Para Carlos S. Arturi a transição da fase do autoritarismo militar à Democracia deu-se de modo lento com o controle excessivo sobre toda a instituição Estado, não se permitindo consideráveis reformas econômicas ou sociais. Este autor percebeu que mesmo o cidadão gozando de alguns direitos civis, o País ainda enfrentava os problemas com desigualdade social e casos onde o Estado não conseguia exercer o monopólio legítimo da violência, como meio de imposição da ordem social. Tal cenário permitiu a existência de casos de trabalho escravo nas regiões mais afastadas dos centros urbanos; a disputa violenta pela terra entre trabalhadores rurais, grileiros, jagunços, e latifundiários; e o grande aumento da violência urbana (ARTURI, 2001, p. 26). De acordo com Samira Kauchakje os movimentos sociais brasileiros, em ascensão desde a década de 1970, desenvolveram-se dentro de um cenário de exclusão social num país onde a sua história recente demonstra a ausência dos canais de mediação entre as políticas públicas e os direitos civis (KAUCHAKJE, 2002, p. 174).

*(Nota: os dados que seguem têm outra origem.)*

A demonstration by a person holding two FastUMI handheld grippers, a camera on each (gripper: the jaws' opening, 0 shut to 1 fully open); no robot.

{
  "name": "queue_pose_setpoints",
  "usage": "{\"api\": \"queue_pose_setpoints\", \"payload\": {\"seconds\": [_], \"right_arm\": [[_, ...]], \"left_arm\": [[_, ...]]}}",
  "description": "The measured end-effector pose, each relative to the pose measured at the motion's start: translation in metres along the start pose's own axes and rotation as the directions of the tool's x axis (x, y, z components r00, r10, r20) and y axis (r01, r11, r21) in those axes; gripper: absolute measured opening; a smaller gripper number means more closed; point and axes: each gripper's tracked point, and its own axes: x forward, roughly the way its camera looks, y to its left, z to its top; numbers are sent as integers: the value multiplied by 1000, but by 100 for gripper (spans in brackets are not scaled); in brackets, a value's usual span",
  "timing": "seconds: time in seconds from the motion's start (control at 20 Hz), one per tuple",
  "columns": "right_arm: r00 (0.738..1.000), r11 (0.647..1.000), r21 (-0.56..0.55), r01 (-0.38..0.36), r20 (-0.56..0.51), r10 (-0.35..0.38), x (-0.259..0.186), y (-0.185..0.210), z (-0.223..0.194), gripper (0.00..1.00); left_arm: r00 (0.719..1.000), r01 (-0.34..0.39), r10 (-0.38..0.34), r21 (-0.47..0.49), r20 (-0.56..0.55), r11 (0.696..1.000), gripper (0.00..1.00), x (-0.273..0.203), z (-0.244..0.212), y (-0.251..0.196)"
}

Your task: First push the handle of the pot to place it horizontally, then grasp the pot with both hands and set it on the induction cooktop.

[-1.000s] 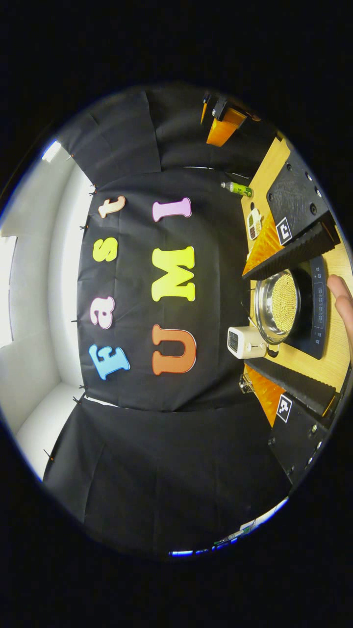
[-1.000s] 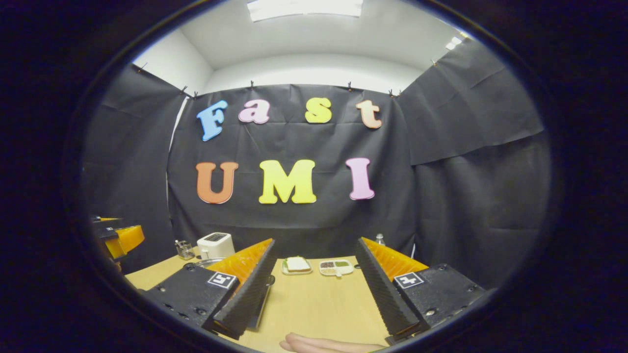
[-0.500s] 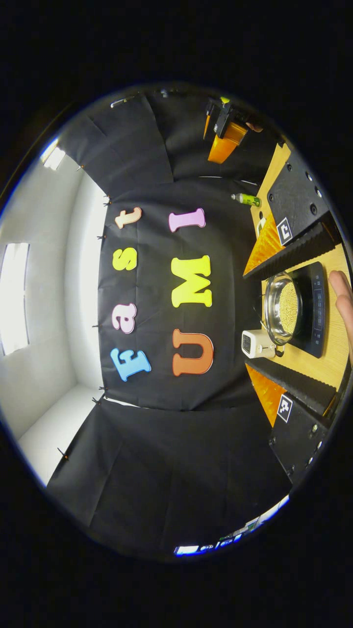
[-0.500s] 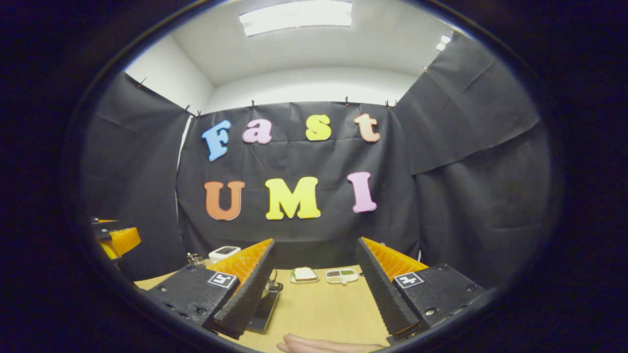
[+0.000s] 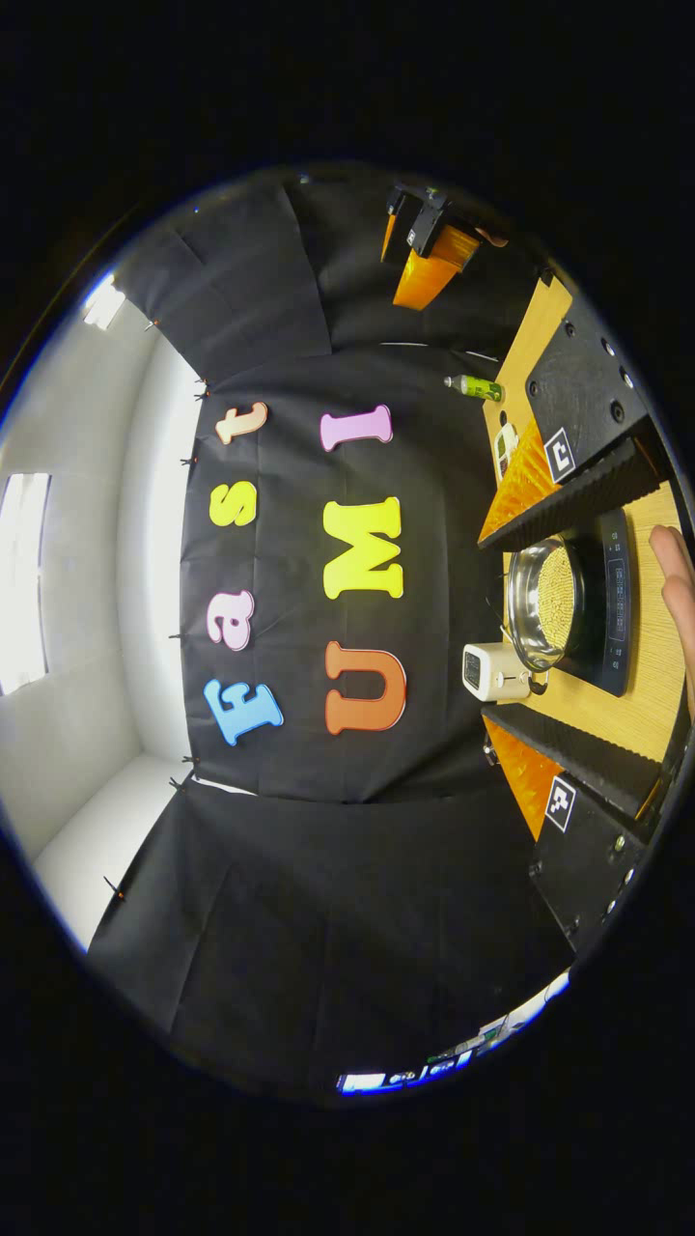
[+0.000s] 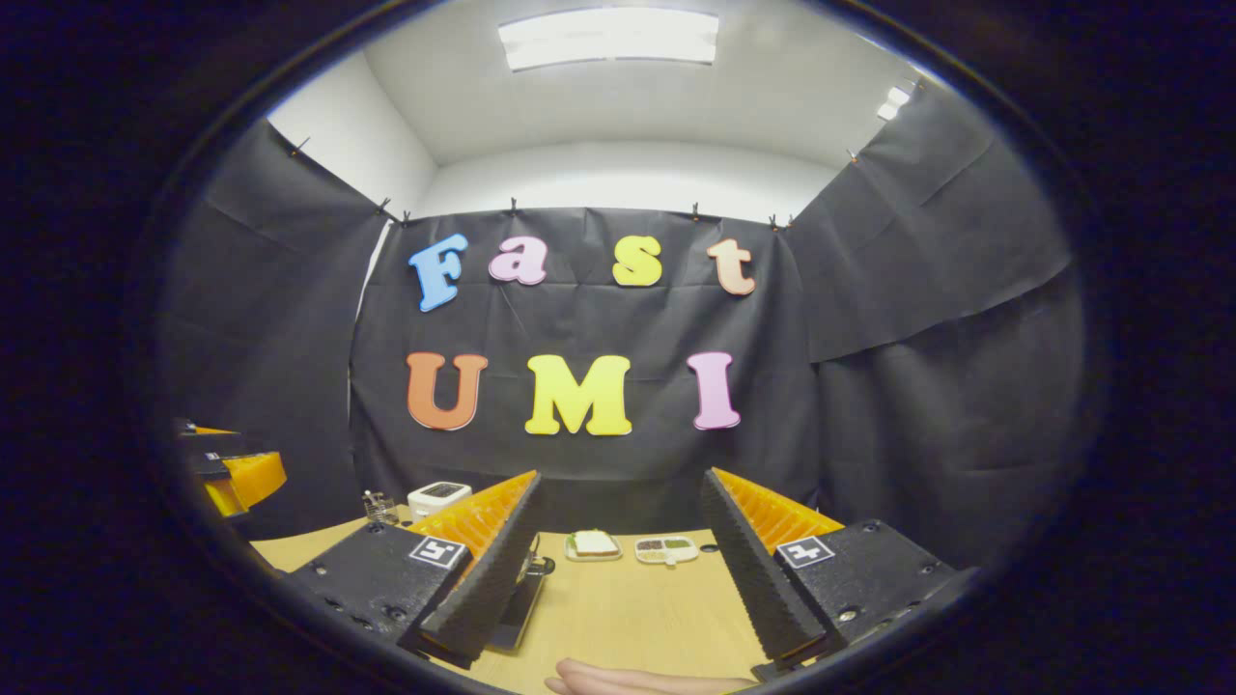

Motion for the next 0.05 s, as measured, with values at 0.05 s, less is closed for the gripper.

Vicente Palermo ao analisar as relações recentes entre os poderes do Estado Brasileiro no âmbito federal, já no período da redemocratização (1985-...), identificou que há grande concentração de poder decisório no Executivo, fazendo com que o Legislativo trabalhe por meio de “barganhas” destinadas a atender os interesses setoriais. Este autor identificou que o Executivo depara-se com um ambiente parlamentar fragmentado, dada a diversidade de siglas partidárias, onde diversos setores, principalmente de base econômica, procuram atender aos próprios interesses, tendo como resultado a condução dos trabalhos desta Casa Legislativa mais na direção de “vetos” que para decisões ou mudanças (PALERMO, 2000). Outro resultado negativo, segundo o mesmo autor, é o desvio do Executivo que é levado a trabalhar por meio de Medidas Provisórias que, de certo modo, subtrai para si a competência do poder de legislar. Este cenário serve para distanciar a população brasileira da discussão sobre os temas de interesse nacional fragilizando a Democracia então instituída. Este processo é observado no Brasil e em toda a América Latina, onde “[...] as constituições são feitas para não serem cumpridas, as leis existem para serem violadas, tudo em proveito de indivíduos e oligarquias” (HOLANDA, 1987, p. 136- 137).